Exercise prompt :: Exactly how many lines in this data contain the word "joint"? Only the number should be given.

Available data ::
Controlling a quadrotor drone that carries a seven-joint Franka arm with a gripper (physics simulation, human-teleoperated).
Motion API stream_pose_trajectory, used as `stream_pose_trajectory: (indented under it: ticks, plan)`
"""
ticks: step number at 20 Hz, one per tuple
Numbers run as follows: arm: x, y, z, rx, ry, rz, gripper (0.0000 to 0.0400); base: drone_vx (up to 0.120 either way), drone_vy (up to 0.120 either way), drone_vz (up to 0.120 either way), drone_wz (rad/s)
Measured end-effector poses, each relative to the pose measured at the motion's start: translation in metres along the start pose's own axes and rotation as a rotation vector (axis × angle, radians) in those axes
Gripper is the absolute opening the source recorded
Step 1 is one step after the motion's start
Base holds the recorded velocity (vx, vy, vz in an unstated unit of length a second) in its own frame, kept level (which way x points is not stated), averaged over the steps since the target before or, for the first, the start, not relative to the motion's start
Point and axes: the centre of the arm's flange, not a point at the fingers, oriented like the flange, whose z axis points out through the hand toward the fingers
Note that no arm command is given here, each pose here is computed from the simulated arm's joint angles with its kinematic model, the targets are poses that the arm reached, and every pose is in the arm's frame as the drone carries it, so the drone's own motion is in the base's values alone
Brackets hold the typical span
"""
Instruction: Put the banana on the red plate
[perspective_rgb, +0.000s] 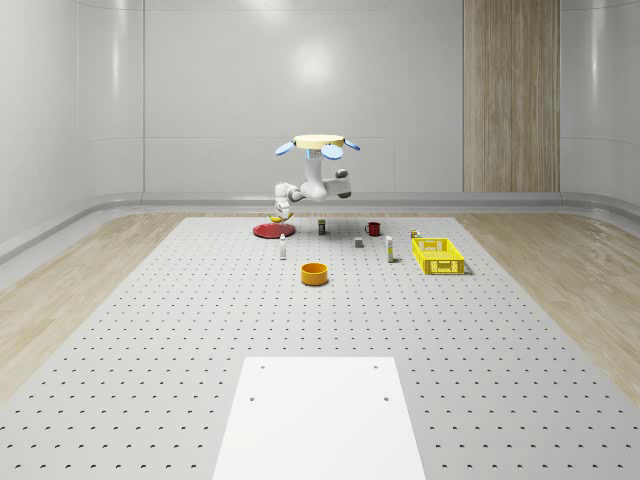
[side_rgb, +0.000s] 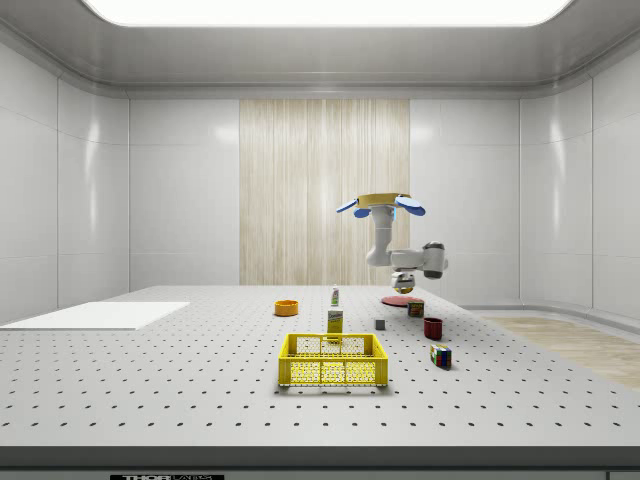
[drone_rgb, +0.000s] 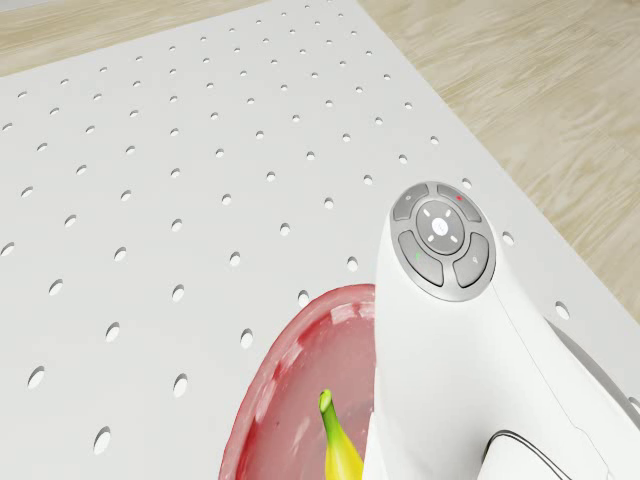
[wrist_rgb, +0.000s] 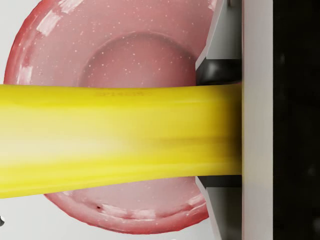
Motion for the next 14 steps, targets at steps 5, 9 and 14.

Exercise result :: 2